The minimum bootstrapping point of a Spring Boot application will be a class with a main method that will be annotated with a @SpringBootApplication annotation along with the main method body, which calls the SpringApplication.run static method, for which a configuration class (a class with @Configuration annotation—the @SpringBootApplication annotation transitively has one) needs to be passed, along with a String array of arguments. The following code shows the minimum bootstrapping point of a Spring Boot application:

import org.springframework.boot.ApplicationRunner;
import org.springframework.boot.SpringApplication;
import org.springframework.boot.autoconfigure.SpringBootApplication;
import org.springframework.context.annotation.Bean;

@SpringBootApplication
public class SpringBootIntroApplication {

public static void main(String[] args) {
SpringApplication.run(SpringBootIntroApplication.class, args);
}

@Bean
public ApplicationRunner applicationRunner() {
return args -> {
System.out.println("Hello, World!");
};
}
}

By running the preceding class, a Spring Boot application can be provisioned and executed. There are several ways to run a Spring Boot application; some of them are mentioned here:

  • Running the Spring Boot application main class using an IDE.
  • Building a JAR or WAR file using the following Maven command and then running:
$ mvn clean install
$ java -jar target/<package-name>.[jar|war]
  • Run this using the Spring Boot Maven plugin:
$ mvn clean spring-boot:run

The @SpringBootApplication annotation comprises of @EnableAutoConfiguration and @ComponentScan annotations that do the heavy lifting of auto-configuring the Spring Boot application with the default settings and scanning the packages for any Spring-specific components such as services, components, repositories, and so on.

Supporting the Spring Framework ecosystem in Spring Boot

What made the Spring Boot application development framework stand out from other competing alternatives is the fact that it has a lot of supporting frameworks for easing development, with starter dependencies that cover industry-standard, enterprise-grade methodologies and tools such as Web MVC, JPA, MongoDB, Elasticsearch, Redis, and many more.

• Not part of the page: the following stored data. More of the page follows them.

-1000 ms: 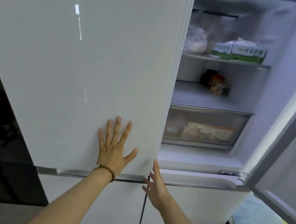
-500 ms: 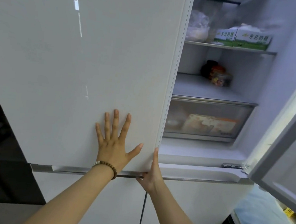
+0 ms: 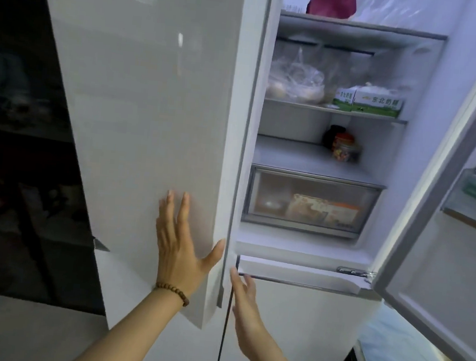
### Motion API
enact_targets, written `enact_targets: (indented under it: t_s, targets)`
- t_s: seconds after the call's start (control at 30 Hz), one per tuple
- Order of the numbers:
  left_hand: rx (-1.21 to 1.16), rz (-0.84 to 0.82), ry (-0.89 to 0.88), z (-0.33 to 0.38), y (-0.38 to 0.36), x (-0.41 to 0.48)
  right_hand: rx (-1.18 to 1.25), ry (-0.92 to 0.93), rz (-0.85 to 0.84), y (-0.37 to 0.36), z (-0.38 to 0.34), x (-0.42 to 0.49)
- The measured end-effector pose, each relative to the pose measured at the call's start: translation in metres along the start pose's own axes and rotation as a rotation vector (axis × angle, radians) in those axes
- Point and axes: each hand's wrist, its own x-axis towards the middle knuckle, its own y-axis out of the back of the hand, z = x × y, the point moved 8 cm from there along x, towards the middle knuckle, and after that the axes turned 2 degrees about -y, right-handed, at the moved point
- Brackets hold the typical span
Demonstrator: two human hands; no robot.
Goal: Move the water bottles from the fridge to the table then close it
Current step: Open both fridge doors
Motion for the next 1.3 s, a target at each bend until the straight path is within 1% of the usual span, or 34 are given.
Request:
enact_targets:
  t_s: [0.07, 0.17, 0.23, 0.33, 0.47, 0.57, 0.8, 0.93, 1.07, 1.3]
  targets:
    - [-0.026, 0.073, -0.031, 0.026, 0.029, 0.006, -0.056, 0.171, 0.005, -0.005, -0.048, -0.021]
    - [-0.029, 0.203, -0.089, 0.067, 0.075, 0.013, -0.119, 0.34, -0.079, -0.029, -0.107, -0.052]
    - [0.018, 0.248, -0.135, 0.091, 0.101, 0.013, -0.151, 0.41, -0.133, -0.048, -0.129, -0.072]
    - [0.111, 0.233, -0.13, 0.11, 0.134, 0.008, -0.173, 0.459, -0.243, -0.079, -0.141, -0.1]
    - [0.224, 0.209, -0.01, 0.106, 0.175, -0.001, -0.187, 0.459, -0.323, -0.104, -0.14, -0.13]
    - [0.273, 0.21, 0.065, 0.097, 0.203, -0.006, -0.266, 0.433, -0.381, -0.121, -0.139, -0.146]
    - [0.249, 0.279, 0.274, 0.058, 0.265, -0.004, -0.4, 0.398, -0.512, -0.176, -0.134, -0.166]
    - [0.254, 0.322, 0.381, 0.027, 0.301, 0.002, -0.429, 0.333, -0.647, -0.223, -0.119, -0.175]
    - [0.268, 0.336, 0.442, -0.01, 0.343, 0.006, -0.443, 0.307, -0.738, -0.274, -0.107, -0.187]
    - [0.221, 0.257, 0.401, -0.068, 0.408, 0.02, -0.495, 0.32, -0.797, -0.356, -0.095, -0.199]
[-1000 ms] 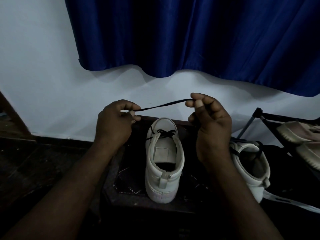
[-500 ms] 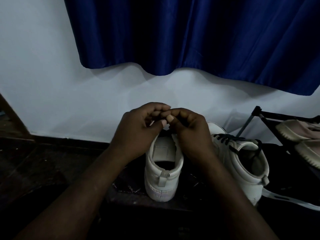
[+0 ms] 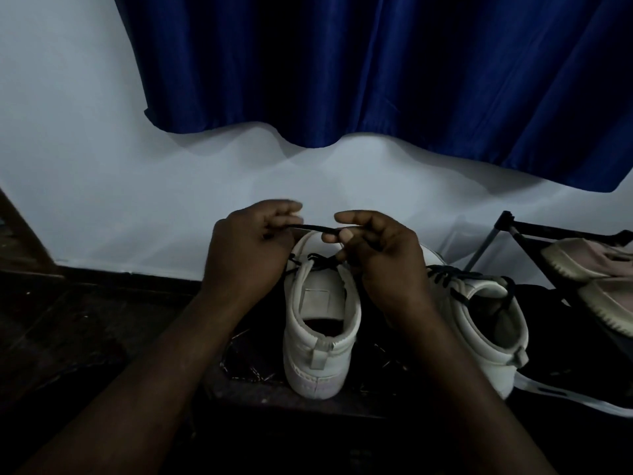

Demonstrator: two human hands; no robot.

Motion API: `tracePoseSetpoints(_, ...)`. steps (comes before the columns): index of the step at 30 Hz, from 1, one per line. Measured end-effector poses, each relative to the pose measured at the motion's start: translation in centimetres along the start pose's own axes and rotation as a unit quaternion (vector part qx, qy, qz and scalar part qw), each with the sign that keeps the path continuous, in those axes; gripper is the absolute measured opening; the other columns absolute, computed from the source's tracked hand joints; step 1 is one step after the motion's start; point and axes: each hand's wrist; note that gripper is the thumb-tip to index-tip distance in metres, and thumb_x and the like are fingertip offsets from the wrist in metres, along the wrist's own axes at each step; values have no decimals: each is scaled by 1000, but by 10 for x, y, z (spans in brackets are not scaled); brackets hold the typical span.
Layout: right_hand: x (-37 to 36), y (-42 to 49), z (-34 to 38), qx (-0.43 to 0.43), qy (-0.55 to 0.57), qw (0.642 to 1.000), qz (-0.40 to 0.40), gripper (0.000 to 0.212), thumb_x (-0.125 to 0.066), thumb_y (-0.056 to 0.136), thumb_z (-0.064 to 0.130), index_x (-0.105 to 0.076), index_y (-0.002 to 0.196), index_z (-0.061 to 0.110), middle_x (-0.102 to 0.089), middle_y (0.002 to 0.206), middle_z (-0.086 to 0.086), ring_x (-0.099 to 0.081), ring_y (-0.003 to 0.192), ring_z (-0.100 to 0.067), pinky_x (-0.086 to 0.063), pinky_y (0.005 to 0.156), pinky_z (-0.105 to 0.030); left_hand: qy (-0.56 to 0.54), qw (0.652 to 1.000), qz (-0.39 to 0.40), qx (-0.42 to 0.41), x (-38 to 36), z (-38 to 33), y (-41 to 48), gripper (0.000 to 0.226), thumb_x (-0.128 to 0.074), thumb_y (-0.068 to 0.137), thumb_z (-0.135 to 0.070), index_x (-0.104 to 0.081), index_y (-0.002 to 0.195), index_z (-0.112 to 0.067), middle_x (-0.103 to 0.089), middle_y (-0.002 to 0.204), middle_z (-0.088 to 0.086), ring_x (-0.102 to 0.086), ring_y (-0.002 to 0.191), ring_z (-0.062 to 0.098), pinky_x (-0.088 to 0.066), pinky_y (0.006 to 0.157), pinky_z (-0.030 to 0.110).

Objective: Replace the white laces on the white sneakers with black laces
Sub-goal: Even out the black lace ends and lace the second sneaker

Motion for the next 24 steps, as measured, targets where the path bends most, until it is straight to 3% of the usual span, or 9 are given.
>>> tracePoseSetpoints(2,0,0,1,2,-8,1000,-23,13,-74,95,9,-64,101,12,-81,87,-4,-70,68,-18,-55,70,-37,-14,998,51,-30,-1,-5,-3,50,-65,87,-1,-72,125,-33,-75,112,-17,-68,104,-4,-56,94,23)
tracePoseSetpoints(5,0,0,1,14,1,999,-39,17,-85,85,13,-68,86,8,-78,79,-10,-68,66,-21,-53,68,-40,-11,992,101,-77,-6,-10,-10,40,-70,86,-8,-74,120,-30,-76,109,-18,-69,106,-2,-58,95,32)
tracePoseSetpoints(8,0,-1,-1,11,10,999,-35,15,-87,83,20,-76,82,9,-76,81,-17,-65,68,-28,-54,70,-48,44,988,78,-126,-13,-7,-13,22,-72,90,-23,-77,109,-33,-77,96,-19,-72,93,-1,-59,87,38)
tracePoseSetpoints(11,3,0,-2,2,22,1000,-14,13,-83,87,18,-78,87,6,-77,88,-20,-71,85,-46,-57,83,-58,75,986,45,-144,-13,-5,-12,20,-68,90,-34,-79,107,-34,-78,91,-19,-72,84,-2,-60,79,36)
tracePoseSetpoints(15,5,-4,3,-12,25,1000,-3,5,-77,91,7,-77,96,7,-78,86,-14,-68,74,-20,-54,73,-38,100,982,25,-156,-13,-3,-11,21,-66,91,-37,-81,105,-33,-78,90,-18,-72,80,-1,-59,76,34)
tracePoseSetpoints(17,7,-5,6,-22,19,999,-19,13,-77,90,6,-72,101,11,-77,82,-8,-68,71,-18,-53,72,-39,107,981,24,-161,-14,-3,-11,20,-66,91,-38,-81,104,-33,-78,85,-17,-72,77,1,-58,73,34)
tracePoseSetpoints(19,11,-8,10,-28,-6,999,-30,14,-74,93,7,-68,104,13,-79,84,-7,-70,73,-22,-57,77,-49,104,981,31,-164,-15,-5,-12,18,-67,91,-37,-80,102,-33,-77,82,-17,-71,75,3,-57,71,35)
tracePoseSetpoints(21,16,-13,15,-23,-56,998,-20,8,-75,95,16,-68,99,16,-79,86,-5,-75,80,-25,-59,83,-53,93,982,35,-158,-16,-6,-14,17,-67,91,-36,-80,102,-33,-76,80,-17,-72,75,4,-58,70,35)
tracePoseSetpoints(24,20,-25,21,-25,-169,985,25,21,-81,87,42,-71,88,23,-77,83,2,-73,79,-17,-59,76,-46,92,985,29,-145,-18,-6,-14,14,-66,90,-30,-78,98,-32,-73,76,-17,-70,74,3,-56,71,33)
Point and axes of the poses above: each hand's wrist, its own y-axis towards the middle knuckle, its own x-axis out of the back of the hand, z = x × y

This makes Spring Boot a unique solution for day-to-day programming needs. By including a starter dependency, a Spring Boot application will have all the necessary dependencies and auto-configurations included in the application without any developer intervention.

This makes the life of a developer easy and enables us to focus on the business logic of the application instead of configurations and dependency management. At the time of writing, there are more than thirty of these starters available to be used in a Spring Boot application. The complete list can be found at https://github.com/spring-projects/spring-boot/tree/master/spring-boot-project/spring-boot-starters.

Spring Boot is a powerful framework as it has a very gradual learning curve and is built on the basis of the ability to write applications that just run with minimal effort. Having said that, Spring Boot should not be mistaken for a silver-bullet solution for all problems. In the areas of memory utilization, optimization, latency reduction, and many more, work may be needed, so developer commitment and effort are still required. But all in all, Spring Boot can be considered as a very good solution as it enables users to develop a minimum viable product (MVP) that is production-ready within maybe a couple of days or hours.